It’s not just about ADS, there is more.

Libre Malware Probelm:

A fairly recent way of disguising malware is to distribute it as Free Software and/or privacy oriented. Maybe the source code does not contain spyware and trackware, but the compiled version does. Icecat is regularly tested for unwanted connections coming from upstream Firefox source code. The source code of Firefox is just huge to say the least and it cannot be check by hand. So, I recently came up with a couple of ways for doing this, the best so far is using network namespaces and wireshark. You can read more on this topic here: https://blog.icecatbrowser.org/blog/20231221/application-network-auditing/

The Phone-Home problem:

 A fresh installed Firefox, as soon as it is started, connects by default to several services owned by Mozilla (Telemetry) with so called “pings”, in the background and without asking for user permission*, signaling Mozilla and all the parties involved in the connection, that the user just open the browser. This antisocial and debatable behavior is consolidated among all major browsers developers and software vendors in general.[1]

Icecat mitigates this by:
– Removing Telemetry at compile time.
– Disabling checks for updates (you have to check for updates yourself).
– Disabling DRM

Differently from the many Firefox Forks out there, Icecat is the only one that doesn’t send out any data, unless the user decides.

The ‘Third Parties’ problem

When we open a web url, our browser will download a web page (html) and all the referenced javascript, images, css etc.
The problem is that many of these are often downloaded from third parties servers, who in turn, can log our visit, see our ip address, fingerprint our browser, and even worse, try execute some dangerous javascript. The majority of the browsers will happily execute any javascripts for the sake of the web, otherwise some website might not look as expected or might not have certain functionalities.
Some of these resources are included in a webpage with the only purpose of logging and tracking the user activity.
Think of Google Analytics: it’s almost everywhere and while the one website owners, can use analytics to get some stats about the website visitors, Google, on the other hand, can see the activity of all the users across many websites (the majority use Google Analytics) and build complete user profiles in an illegal and unethical way: without user consent, without letting the users know and with no chance of opting-out.

This also tells us why Google Analytics is GRATIS… Or is it?.

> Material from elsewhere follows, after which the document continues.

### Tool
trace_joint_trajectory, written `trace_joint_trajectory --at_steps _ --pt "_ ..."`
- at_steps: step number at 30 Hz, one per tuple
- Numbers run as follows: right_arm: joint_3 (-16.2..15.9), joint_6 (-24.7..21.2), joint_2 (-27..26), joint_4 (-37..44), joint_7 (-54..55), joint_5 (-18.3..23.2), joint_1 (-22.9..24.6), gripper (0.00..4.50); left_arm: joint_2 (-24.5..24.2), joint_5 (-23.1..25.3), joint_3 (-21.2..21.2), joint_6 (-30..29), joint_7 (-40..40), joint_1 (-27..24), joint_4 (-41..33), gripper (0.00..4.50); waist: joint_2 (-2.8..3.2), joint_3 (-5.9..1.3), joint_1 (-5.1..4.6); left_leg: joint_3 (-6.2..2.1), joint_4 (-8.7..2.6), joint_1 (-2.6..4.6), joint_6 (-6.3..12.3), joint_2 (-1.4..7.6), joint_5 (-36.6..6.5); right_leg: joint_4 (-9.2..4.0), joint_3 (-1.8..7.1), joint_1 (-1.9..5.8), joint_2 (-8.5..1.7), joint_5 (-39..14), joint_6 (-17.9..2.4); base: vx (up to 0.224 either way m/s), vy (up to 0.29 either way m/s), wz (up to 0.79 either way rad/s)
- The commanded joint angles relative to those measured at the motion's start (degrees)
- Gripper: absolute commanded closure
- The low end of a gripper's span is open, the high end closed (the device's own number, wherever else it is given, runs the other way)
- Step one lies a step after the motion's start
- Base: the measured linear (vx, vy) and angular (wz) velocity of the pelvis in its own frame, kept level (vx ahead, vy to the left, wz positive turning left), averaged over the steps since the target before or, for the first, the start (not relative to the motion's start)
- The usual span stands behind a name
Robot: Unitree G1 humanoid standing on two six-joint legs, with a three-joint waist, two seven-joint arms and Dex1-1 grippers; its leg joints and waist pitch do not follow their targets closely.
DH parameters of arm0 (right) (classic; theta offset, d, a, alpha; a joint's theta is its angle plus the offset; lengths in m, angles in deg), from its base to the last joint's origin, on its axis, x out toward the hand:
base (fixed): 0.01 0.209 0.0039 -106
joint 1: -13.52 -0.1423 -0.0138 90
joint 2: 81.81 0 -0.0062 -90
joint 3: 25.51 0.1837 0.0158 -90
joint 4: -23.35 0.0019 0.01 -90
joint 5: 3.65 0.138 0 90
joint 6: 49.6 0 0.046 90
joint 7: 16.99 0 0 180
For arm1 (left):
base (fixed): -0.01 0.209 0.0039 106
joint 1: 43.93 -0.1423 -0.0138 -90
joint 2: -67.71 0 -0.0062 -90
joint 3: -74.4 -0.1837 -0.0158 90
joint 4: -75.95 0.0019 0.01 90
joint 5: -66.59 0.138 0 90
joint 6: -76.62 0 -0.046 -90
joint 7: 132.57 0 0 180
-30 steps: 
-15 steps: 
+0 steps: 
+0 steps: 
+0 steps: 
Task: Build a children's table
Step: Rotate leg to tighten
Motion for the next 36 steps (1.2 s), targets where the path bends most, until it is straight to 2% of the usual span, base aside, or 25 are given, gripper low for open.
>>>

Icecat tries to mitigate this with the following settings:
– Isolate requests to First Party domains
– Do not load custom fonts
– Spoof Referers
– Resist Fingerprinting

– Prevent HTML5 Canvas data as default
– Prevent execution of Javascripts without a proper License (LibreJS)
– Prevent the execution of potentially dangerous javascript

The Big Picture (spoiler: it’s bad)

In normal circumstances and using the default settings of most of the modern browsers, our connections go through network devices (routers) that belong to unknown third parties, our browser needs to use services like DNS, so, for these reasons, our activity leaves traces behind. These traces are meticulously collected on different levels by different actors and built up over time (think years of tracking). This data is collected from several sources: for example, from Mastercard (all your purchases, yes, they do sell your data [2]), Facebook (Location, friends, gender, age, relationship graph [3]) , Whatsapp (same as facebook, plus address book), your mobile phone ISP (real approximate location 24h/D), some other data brokers and put everything together.
At this point we have a glimpse into the big picture and can confidently say that there is someone out there who knows me, my habits, my taste in music, my political views, my loving preferences, my readings and my purchases very well; probably better than I do.
Unfortunately this has horrible and damaging consequences on a collective level, where anyone sufficiently financed can buy and abuse these information in a number of different ways and we are not going to list them because, for how good the list could be, it would always be only a part of what actually happens out there, out of sight.

By using Icecat, I hope, we can change this consolidated behavior by making the data unavailable for collection, at least from the desktop browser; resulting in companies pivoting their research and funds towards something more elevated, like actually improve their products.